Return the model order.

transform(X, k=None)[source]

Decompose the output y into contributions for each input signal in X using fitted impulse responses.

This function can only be called after the model has been fit. It will raise an error otherwise.

Parameters:

  • X – see self.fit().

  • k – see self.fit().

Returns:

y_hat (np.ndarray) – the estimated linear contribution of each requested input regressor on the output y. Has shape (n_samples, len(k)).

nnsa.decompositions.side_obsp.create_block_hankel(X, p)[source]

Create a block Hankel expansion for signals in X with order p.

Parameters:

  • X (np.ndarray) – array containing multiple signals with shape (n_samples, n_signals).

  • p (int) – truncation order (number of columns of the Hankel matrix after which to truncate).

Returns:

A (np.ndarray) – array containing the concatenated block Hankel matrices of each signal in X (Eq. 13). Has shape (n_samples - p + 1, n_signals * p).

Module contents

Code related to signal decomposition.

Classes:

SideObsp([order, regularizer, gammas])

Class implementing SIgnal DEcomposition based on Oblique Subspace Projections.

Functions:

create_block_hankel(X, p)

Create a block Hankel expansion for signals in X with order p.
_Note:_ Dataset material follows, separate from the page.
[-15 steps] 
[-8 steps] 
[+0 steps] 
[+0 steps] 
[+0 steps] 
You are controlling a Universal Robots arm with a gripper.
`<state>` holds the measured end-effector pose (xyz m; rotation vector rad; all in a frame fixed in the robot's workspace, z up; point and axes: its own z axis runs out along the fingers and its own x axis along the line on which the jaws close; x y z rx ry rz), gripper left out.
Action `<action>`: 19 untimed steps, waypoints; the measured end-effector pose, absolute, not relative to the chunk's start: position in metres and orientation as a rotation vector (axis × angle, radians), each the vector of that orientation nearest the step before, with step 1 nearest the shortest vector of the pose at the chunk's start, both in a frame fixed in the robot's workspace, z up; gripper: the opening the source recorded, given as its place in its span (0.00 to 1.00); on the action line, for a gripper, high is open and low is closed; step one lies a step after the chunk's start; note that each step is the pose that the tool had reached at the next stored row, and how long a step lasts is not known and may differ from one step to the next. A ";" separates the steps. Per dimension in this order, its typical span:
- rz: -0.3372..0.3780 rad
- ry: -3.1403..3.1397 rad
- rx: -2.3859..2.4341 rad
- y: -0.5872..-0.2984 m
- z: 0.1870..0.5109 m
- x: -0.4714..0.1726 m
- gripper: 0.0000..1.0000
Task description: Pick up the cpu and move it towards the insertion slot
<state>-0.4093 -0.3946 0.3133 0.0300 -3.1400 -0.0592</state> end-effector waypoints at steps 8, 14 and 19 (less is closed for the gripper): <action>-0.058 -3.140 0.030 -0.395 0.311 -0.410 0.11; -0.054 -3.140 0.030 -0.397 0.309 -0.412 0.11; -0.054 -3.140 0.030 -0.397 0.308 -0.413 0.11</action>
fftdeconvolve(x, h[, eps, axis])

Deconvolution by naive division in frequency domain.
class nnsa.decompositions.SideObsp(order=None, regularizer='smooth', gammas=None)[source]

Bases: object

Class implementing SIgnal DEcomposition based on Oblique Subspace Projections.

Parameters:

  • order (int, optional) – order of the moving average model (number of taps). This is parameter p in Eq. 12. The order is equal for all inputs. This parameter can be set manually, or found automatically using cross-validation with the fit_hyper() method. Defaults to None.
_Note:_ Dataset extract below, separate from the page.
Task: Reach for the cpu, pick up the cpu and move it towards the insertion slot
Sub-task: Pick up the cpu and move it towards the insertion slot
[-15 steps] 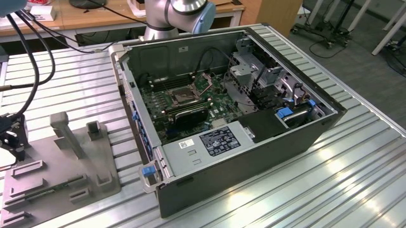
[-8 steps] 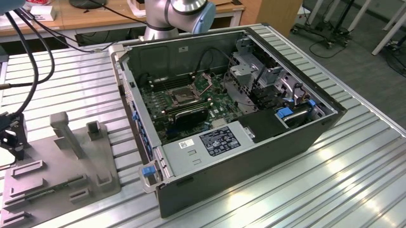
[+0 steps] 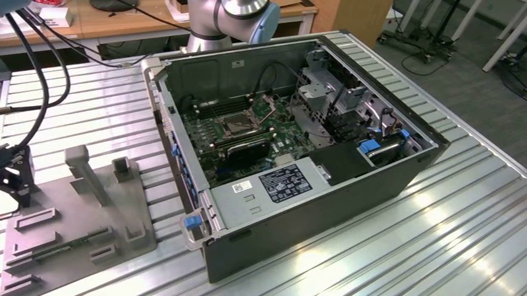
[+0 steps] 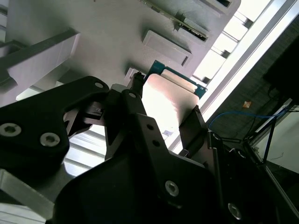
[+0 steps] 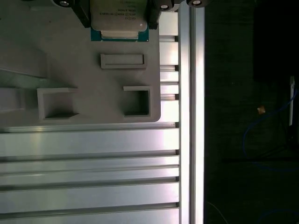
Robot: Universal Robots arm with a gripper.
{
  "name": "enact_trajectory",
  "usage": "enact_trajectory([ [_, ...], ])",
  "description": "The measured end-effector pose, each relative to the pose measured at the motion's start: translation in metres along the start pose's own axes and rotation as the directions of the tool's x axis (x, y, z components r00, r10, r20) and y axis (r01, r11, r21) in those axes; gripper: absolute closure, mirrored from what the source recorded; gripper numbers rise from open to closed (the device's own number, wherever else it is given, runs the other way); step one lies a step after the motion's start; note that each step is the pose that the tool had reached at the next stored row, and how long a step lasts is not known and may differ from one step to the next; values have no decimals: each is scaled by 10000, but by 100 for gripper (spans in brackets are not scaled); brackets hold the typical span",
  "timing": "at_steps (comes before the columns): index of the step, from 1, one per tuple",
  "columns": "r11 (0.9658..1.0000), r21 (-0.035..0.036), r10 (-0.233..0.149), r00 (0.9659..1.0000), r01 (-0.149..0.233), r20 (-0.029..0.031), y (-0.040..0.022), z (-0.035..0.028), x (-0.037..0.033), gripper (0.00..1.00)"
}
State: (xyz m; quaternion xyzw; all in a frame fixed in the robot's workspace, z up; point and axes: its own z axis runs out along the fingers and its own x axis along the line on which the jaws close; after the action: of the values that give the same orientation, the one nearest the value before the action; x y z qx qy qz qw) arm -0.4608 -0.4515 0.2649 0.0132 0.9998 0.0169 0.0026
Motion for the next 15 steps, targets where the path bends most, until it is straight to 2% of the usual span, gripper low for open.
enact_trajectory([
  [15, 10000, -1, 0, 10000, 0, 1, 2, -57, 0, 45],
])
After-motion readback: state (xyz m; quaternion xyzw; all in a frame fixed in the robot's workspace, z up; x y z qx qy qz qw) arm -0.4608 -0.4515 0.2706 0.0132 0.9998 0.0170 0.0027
  • regularizer (str or None, optional) – regulizer to use for the linear model. See LinReg() for options. If None, no regularization is applied. Defaults to ‘smooth’.

  • gammas (np.ndarray, optional) – regularization constant for each input. This is parameter gamma in Eq. 10. This parameter can be set manually, or found automatically using cross-validation with the fit_hyper() method. Not that the length of gammas must be equal to the number of input signals that will be used for the decomposition. Is not needed if regularizer is None. Defaults to None.

References

A. Caicedo, C. Varon, B. Hunyadi, M. Papademetriou, I. Tachtsidis, and S. V. Huffel, “Decomposition of Near-Infrared Spectroscopy Signals Using Oblique Subspace Projections: Applications in Brain Hemodynamic Monitoring,” Frontiers in Physiology, vol. 7, Nov. 2016, doi: 10.3389/fphys.2016.00515.

Examples

>>> n = 1024
>>> signal = generate_timeseries(n)
>>> noise = generate_timeseries(n)
>>> X = [signal, noise]
>>> y = signal + 2*noise + np.random.rand(n)
>>> y_hat = SideObsp(regularizer='smooth').fit_hyper(X, y, orders_all=[1, 2, 3, 4, 5]).fit_transform(X, y)
>>> y_signal, y_noise = y_hat[:, 0], y_hat[:, 1]
>>> y_denoise = y - y_noise

Methods:

fit(X, y[, k])

Fit the coefficient vector(s) h (impulse responses) for the kth input(s).

fit_hyper(X, y[, orders_all, gammas_all, ...])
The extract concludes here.